I am working on OCR recognition of printed text. In particular I am focusing on the preprocessing step to improve the results of the Tesseract engine. I have already obtained good results with adaptive thresholding, noise removal, text deskew, etc... But still Tesseract seems to fail when other commercial product return decent results.
I used the following test image and here are the results obtained with Tesseract 3.04 compared to two commercial OCR apis. All the 3 services were provided with the same binary image that contains some slightly blurred text.
Tesseract
Careers in Technology Consulting
Networking Lunch
21 m 2014, 11:00 - 14:30
Definingthecorporatellstmtegy, Wammmwdngdeal, creating
uniquebwinessisighnwilgbigdam-doesflismflxemmyouafioy?
Findoutmoreabanhowitfeektomkasatedlflogymbyjoiningour
for further mm please visit mAeloittexom/weers
ABBYY Fine Reader Online
Careers in Technology Consulting
Networking Lunch
21 November 2014,1140-14:30
Defining the corporate IT strategy, planning a multHnKon <Mar outsourcing deal, creating unique business insights using big data-doesthis sound Ifce something you enjoy?
Find out more about hour it feels to work as a technology consultant by joining our exclusive networking lunch,
For further information please visit wrwMuleloittexom/carcert
Careers in Technology Consulting Networking Lunch 21 November 2014, 11;00 —14:30
Defining the corporate IT strategy, planning a muiti-indlimi dollar outsourcing deal, creating unique business insights using big data—does this sound like something you enjoy?

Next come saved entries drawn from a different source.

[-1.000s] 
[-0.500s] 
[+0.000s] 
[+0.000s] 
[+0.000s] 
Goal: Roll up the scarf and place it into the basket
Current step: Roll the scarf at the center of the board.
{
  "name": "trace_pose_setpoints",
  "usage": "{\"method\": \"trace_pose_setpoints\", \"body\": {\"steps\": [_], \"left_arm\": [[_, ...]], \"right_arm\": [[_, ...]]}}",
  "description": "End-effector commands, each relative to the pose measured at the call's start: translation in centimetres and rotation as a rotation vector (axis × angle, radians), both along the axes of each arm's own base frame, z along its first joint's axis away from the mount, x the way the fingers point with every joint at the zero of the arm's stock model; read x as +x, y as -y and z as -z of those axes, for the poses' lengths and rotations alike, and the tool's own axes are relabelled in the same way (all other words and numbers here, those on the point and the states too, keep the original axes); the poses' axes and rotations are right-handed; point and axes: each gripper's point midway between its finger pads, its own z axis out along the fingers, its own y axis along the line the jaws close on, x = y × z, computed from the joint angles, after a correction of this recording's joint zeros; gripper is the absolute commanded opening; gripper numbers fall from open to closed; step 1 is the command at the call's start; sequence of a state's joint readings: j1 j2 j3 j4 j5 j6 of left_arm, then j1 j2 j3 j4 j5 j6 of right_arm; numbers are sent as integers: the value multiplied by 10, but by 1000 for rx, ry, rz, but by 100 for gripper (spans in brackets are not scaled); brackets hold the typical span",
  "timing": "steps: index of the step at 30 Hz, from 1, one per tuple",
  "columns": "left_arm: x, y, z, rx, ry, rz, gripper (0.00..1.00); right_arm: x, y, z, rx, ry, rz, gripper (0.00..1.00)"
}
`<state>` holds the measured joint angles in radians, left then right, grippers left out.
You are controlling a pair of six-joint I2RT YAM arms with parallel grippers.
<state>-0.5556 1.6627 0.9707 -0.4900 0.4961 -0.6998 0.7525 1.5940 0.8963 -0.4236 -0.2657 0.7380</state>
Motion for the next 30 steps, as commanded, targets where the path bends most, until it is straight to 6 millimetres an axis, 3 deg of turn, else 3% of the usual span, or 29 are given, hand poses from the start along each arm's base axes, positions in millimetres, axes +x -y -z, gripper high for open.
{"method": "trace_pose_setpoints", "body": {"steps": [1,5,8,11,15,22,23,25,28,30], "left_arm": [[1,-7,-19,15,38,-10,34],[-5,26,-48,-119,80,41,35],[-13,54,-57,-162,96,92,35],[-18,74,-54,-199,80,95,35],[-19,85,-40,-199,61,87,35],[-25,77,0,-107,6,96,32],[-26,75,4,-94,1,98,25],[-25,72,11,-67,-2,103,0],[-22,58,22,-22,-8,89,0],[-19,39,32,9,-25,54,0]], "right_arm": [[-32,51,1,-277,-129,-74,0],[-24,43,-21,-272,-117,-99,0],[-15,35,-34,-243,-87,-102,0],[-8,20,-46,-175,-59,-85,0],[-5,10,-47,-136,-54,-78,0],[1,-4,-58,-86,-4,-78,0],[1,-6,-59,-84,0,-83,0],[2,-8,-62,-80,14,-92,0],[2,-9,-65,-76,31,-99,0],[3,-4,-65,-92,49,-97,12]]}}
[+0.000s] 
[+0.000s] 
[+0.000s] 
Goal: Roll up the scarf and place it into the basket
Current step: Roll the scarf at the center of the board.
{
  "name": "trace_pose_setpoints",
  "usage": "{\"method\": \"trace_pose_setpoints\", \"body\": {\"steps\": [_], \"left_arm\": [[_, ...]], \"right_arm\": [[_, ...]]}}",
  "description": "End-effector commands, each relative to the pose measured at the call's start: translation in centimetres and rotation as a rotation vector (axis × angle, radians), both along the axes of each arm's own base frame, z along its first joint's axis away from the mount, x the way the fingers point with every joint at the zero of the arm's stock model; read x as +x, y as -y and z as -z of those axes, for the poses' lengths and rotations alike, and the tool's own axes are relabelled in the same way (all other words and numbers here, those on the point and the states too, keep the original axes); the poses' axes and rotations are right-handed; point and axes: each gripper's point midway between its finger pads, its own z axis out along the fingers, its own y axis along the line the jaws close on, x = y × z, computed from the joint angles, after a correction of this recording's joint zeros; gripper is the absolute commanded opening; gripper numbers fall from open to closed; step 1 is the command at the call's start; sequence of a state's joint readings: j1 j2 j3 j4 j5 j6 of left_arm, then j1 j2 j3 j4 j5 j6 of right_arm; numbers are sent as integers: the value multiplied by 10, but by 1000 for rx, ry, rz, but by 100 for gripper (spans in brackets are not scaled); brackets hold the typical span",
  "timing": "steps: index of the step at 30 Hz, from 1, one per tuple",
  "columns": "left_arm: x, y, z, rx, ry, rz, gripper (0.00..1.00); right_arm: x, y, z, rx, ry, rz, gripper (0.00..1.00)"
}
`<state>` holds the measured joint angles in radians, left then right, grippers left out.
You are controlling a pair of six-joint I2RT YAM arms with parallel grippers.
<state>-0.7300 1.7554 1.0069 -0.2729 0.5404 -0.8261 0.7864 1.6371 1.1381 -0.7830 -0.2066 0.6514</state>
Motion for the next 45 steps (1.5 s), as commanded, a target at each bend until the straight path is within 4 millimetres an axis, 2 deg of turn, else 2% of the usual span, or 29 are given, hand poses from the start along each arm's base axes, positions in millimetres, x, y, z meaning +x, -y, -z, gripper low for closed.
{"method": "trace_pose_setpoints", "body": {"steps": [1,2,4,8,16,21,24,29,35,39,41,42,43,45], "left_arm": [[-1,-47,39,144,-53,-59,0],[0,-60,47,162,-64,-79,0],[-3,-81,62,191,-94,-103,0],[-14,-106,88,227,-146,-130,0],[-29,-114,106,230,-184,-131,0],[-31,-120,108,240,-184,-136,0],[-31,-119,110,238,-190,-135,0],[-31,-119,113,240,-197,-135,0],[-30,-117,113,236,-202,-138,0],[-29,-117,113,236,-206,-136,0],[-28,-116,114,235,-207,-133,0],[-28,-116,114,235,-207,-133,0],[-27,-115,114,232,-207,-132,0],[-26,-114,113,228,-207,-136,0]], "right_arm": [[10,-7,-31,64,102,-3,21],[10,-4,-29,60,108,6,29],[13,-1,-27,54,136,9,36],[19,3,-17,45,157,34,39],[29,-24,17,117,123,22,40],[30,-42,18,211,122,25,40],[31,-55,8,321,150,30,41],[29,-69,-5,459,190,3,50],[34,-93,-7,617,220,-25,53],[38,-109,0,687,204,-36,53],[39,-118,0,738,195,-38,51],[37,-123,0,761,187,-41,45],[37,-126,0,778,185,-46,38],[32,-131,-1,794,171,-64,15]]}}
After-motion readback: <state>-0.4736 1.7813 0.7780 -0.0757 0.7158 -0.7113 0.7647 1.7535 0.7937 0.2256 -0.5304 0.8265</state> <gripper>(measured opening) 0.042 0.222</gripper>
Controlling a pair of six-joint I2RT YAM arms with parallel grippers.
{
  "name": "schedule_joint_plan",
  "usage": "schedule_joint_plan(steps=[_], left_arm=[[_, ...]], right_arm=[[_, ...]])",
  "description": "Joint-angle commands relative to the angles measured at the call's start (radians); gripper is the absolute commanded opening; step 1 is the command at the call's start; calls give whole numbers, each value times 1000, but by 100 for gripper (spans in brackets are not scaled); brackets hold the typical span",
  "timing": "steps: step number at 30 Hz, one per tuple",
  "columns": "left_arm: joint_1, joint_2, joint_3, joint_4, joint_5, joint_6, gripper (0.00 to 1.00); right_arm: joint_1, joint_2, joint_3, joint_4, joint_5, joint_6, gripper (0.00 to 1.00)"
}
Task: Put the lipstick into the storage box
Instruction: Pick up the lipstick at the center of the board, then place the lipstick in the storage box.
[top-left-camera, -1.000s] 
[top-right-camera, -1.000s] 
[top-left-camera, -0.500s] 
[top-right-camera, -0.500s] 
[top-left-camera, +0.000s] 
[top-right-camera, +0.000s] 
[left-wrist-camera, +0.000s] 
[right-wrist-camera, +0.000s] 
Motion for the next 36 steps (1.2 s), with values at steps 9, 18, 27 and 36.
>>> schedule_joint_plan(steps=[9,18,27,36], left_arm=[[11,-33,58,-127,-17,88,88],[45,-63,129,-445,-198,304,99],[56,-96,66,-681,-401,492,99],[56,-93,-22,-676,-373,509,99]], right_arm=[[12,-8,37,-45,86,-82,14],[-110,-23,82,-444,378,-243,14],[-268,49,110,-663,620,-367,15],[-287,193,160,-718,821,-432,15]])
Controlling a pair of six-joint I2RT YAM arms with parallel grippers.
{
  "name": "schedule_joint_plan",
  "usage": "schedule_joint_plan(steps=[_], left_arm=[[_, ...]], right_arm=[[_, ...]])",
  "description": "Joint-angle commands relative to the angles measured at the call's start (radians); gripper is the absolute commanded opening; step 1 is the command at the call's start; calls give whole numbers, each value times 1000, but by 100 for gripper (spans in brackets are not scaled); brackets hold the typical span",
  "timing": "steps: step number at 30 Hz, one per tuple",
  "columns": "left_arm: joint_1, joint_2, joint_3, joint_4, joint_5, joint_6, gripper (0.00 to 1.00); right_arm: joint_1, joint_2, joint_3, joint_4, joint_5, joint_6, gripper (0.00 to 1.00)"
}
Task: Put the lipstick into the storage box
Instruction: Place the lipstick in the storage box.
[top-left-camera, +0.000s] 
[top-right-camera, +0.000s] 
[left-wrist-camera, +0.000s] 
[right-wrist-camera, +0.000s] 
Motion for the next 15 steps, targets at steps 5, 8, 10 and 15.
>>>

Find out more about how it feels to work as a tedmology consultant by joining our exclusive networking lunch,
For further information' please visit wwwdeloitte,com/careers
Now I wonder whether the big gap between Tesseract and the other two products is due to a different engine (for sure ABBYY uses its own engine, not sure about OCR Web Service) or there are some other preprocessing steps that can be done before running Tesseract. Do you have any suggestions?